__Work instruction__: From the records below, transcribe exactly the lines that begin at the line with "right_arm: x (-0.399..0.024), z" and end at the line with "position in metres", both included.

(Collected data)
—————
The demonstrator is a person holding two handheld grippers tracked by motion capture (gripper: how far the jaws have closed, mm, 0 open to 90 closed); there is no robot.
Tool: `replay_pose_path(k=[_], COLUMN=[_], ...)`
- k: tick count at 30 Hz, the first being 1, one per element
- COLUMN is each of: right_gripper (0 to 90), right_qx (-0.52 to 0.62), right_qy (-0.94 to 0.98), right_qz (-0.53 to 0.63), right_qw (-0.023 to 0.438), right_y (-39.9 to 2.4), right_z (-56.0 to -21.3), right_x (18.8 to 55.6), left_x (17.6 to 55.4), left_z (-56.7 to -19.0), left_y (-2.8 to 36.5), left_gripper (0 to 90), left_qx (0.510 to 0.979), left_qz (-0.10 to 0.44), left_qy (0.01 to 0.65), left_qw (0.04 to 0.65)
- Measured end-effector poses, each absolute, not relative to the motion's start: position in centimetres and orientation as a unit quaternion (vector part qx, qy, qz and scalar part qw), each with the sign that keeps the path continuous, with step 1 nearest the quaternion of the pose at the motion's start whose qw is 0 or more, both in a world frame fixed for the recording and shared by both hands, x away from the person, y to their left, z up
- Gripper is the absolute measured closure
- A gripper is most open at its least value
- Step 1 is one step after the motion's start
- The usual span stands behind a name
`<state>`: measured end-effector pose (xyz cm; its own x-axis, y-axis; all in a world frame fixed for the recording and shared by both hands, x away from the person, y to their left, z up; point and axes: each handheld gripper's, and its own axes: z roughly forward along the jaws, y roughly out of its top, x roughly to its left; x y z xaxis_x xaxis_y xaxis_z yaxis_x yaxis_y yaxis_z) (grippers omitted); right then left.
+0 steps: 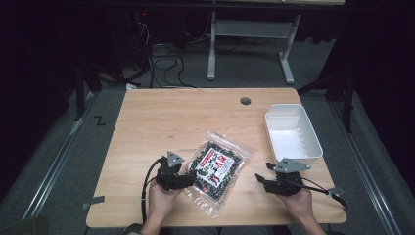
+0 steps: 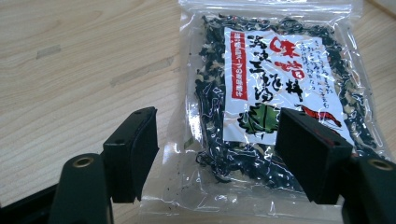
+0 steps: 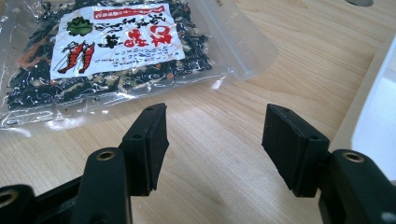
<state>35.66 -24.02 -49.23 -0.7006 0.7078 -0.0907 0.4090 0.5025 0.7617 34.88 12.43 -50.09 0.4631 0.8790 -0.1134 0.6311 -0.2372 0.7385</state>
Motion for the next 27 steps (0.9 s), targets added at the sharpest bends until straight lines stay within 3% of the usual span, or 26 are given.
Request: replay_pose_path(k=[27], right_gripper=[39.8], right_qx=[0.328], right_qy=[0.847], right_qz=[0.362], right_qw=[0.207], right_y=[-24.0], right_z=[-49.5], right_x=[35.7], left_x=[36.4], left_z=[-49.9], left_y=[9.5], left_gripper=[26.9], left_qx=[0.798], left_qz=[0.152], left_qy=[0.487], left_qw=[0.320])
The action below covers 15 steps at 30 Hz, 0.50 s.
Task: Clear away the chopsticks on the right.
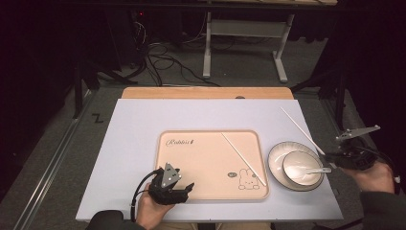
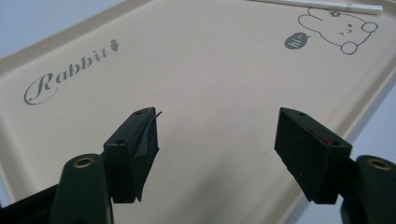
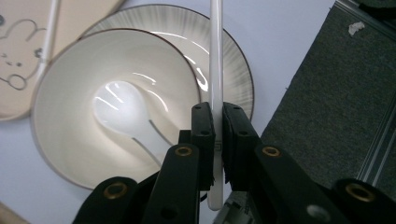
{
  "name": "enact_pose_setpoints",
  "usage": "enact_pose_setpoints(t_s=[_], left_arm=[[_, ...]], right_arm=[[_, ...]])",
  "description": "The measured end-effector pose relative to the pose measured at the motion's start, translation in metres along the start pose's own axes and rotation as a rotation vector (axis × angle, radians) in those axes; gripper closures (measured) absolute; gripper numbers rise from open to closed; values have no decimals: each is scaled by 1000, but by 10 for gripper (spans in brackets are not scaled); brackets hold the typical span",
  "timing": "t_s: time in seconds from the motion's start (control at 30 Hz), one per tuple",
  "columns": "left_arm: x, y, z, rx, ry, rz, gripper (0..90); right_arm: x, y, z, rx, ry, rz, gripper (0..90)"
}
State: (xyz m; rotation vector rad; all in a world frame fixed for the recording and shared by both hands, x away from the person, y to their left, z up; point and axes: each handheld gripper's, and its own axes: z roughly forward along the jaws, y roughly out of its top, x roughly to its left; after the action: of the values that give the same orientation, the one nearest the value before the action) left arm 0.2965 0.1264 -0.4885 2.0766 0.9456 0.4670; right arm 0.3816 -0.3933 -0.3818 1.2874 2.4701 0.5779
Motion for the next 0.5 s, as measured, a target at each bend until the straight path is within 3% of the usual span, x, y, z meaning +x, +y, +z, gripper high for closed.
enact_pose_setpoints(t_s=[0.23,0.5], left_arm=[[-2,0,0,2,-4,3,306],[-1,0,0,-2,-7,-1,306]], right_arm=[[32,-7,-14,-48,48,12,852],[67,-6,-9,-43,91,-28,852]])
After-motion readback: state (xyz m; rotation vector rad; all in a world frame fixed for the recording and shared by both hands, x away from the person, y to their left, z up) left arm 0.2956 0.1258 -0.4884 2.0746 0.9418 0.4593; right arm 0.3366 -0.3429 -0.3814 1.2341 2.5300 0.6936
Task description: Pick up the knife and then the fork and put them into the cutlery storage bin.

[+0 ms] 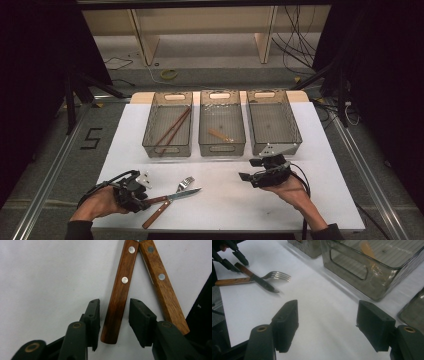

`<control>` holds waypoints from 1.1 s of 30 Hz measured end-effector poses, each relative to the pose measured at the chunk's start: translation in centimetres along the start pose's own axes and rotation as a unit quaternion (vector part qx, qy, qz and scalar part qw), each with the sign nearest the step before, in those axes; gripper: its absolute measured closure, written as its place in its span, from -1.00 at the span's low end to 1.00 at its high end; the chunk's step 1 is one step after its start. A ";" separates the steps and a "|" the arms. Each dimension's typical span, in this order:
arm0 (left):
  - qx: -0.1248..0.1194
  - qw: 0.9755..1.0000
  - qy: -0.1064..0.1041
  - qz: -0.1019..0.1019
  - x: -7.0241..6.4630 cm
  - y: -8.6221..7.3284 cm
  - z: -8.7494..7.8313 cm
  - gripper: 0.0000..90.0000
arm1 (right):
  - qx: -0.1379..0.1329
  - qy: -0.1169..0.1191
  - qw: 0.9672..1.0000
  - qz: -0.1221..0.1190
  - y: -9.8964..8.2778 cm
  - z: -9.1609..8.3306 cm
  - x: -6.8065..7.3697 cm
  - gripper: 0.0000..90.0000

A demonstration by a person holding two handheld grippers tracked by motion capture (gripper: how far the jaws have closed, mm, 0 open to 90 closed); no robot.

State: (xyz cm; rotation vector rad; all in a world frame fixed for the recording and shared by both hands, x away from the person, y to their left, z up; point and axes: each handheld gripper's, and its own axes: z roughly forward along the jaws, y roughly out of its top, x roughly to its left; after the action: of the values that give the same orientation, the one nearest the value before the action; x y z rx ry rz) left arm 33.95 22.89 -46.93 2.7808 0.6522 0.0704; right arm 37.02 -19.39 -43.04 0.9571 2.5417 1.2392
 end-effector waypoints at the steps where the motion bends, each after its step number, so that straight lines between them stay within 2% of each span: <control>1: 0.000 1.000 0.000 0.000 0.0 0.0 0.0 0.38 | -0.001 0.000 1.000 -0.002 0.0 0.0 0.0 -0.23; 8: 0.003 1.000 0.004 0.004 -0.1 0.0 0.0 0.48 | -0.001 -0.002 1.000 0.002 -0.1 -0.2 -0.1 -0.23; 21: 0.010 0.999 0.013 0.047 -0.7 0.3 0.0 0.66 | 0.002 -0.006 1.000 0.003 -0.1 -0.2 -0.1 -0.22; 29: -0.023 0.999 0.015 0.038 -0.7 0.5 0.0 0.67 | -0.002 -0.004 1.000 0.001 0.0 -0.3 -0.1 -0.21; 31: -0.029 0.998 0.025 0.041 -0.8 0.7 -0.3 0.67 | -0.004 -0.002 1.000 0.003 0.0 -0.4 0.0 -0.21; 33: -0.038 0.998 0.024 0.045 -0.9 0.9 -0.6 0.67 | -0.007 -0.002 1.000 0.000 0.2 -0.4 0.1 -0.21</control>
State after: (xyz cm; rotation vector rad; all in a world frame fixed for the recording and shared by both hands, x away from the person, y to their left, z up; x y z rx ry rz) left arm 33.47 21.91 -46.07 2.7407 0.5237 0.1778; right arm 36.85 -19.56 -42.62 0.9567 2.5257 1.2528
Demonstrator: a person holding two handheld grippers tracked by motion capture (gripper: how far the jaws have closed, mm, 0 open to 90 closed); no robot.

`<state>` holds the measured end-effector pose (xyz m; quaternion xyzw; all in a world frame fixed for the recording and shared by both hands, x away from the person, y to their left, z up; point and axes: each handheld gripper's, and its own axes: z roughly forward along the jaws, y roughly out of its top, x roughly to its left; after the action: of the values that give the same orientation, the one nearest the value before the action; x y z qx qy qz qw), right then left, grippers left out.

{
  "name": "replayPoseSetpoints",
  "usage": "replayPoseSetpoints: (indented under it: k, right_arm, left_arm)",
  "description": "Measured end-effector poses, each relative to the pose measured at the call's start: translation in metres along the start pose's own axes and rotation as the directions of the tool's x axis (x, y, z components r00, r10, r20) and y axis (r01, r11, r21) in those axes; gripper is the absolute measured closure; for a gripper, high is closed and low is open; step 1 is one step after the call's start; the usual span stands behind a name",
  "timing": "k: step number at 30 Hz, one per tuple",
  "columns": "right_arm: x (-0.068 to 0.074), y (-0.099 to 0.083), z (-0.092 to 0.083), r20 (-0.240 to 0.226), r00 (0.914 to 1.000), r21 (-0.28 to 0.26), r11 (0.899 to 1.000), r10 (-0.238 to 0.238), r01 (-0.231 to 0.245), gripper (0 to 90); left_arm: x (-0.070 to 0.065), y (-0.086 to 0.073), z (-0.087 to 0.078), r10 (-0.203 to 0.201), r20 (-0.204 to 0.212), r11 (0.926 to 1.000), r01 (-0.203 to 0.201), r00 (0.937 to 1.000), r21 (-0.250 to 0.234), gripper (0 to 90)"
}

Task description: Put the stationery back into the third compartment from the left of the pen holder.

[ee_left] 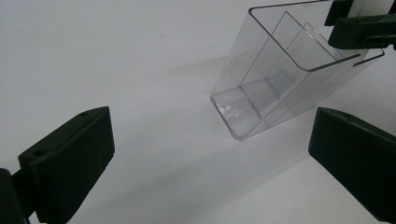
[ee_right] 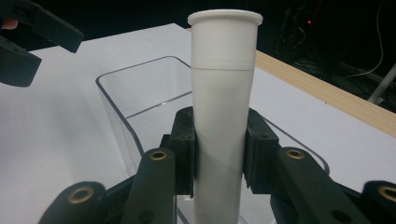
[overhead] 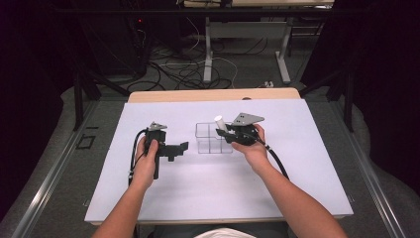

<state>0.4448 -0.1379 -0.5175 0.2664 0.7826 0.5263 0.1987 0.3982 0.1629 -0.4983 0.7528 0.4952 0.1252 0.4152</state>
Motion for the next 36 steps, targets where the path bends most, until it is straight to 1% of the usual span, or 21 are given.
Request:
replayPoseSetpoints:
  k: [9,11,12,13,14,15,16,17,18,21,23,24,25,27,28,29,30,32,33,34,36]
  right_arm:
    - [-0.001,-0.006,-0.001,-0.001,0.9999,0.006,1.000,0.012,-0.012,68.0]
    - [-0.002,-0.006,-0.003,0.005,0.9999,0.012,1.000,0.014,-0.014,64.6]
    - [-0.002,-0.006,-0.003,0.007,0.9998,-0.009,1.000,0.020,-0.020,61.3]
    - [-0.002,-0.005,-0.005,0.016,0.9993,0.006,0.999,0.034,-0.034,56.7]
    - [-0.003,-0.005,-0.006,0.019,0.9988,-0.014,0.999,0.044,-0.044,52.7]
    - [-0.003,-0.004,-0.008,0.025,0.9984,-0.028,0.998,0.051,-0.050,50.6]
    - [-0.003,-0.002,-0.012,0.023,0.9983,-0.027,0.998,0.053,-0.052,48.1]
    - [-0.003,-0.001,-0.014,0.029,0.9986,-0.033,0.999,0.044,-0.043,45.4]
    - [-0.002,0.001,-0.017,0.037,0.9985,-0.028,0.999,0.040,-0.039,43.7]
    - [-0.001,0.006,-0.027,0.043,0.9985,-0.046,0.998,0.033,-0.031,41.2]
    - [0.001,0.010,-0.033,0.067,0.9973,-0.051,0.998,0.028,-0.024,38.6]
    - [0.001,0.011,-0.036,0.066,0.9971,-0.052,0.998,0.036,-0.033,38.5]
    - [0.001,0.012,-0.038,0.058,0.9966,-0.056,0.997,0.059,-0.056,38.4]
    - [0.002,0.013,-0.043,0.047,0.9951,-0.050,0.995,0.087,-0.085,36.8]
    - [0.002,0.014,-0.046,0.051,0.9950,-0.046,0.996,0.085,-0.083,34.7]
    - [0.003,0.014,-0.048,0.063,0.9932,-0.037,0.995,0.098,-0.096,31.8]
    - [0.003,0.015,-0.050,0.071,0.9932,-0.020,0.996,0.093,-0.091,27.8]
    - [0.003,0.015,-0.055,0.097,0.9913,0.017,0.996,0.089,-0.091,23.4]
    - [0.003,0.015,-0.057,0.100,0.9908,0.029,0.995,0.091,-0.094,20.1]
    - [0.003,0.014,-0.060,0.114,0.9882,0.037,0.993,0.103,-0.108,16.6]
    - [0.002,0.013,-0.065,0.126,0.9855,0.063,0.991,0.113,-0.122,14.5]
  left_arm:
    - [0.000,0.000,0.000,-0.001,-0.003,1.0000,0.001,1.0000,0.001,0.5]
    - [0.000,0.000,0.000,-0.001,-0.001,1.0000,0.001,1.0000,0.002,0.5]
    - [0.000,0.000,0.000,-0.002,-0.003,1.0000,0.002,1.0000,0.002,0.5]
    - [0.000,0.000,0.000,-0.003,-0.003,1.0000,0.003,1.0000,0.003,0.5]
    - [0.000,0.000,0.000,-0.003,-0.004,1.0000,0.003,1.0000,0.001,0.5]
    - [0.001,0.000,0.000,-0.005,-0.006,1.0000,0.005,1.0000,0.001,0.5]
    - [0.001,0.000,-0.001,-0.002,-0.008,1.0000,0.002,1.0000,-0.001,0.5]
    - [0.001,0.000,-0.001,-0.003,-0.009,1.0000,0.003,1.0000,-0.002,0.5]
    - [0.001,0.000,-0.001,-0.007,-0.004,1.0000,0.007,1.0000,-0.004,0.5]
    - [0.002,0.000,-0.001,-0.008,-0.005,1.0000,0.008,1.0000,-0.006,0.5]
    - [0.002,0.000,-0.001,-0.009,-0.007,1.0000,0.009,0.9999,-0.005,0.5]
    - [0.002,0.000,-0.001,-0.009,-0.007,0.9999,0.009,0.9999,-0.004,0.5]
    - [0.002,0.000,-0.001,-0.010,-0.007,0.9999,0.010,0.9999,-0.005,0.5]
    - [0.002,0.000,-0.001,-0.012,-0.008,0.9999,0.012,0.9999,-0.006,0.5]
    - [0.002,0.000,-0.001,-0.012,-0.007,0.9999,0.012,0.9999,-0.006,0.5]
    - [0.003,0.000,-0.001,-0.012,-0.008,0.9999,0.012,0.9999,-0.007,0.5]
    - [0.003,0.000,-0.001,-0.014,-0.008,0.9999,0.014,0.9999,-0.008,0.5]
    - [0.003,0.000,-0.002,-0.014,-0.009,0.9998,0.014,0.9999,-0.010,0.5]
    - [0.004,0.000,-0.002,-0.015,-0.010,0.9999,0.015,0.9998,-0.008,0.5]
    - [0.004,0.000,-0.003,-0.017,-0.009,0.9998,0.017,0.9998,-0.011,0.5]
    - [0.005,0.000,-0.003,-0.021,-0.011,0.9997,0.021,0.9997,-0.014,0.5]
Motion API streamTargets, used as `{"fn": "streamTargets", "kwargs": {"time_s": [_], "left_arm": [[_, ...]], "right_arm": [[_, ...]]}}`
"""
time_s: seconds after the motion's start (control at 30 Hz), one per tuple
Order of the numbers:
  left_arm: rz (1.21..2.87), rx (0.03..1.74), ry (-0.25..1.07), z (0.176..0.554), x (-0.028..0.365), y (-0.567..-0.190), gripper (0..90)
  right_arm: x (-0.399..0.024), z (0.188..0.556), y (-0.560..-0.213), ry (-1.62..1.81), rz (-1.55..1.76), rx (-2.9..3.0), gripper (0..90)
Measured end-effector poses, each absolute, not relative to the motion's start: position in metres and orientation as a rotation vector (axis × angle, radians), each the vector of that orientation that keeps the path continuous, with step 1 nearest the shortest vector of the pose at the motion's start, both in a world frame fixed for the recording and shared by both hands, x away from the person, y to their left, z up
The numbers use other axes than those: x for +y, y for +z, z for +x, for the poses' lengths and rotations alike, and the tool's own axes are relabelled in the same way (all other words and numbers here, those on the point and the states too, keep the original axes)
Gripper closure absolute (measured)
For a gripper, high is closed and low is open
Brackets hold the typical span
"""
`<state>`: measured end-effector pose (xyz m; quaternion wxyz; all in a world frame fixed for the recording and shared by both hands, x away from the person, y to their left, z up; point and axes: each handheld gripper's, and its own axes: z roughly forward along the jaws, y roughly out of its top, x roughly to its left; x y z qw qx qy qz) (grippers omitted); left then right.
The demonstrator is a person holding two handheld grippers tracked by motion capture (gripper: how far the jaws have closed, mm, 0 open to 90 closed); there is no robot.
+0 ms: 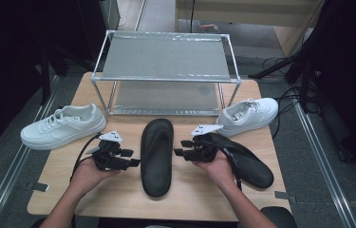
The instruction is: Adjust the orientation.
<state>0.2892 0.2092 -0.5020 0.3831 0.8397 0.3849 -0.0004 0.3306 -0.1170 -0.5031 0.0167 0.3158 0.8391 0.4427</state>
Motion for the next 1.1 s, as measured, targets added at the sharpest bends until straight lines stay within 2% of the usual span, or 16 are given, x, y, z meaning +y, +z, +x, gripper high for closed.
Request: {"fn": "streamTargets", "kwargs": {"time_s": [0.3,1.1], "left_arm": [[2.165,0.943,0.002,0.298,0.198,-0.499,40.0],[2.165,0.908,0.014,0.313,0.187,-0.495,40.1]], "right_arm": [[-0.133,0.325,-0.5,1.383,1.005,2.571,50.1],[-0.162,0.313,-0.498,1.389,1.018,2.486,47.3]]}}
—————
__Solution for this task__:
  right_arm: x (-0.399..0.024), z (0.188..0.556), y (-0.560..-0.213), ry (-1.62..1.81), rz (-1.55..1.76), rx (-2.9..3.0), gripper (0..90)
Measured end-effector poses, each absolute, not relative to the motion's start: position in metres and orientation as a rotation vector (axis × angle, radians), each the vector of that orientation that keeps the path continuous, with step 1 nearest the shortest vector of the pose at the motion's start, both in a world frame fixed for the recording and shared by both hands, x away from the person, y to their left, z up

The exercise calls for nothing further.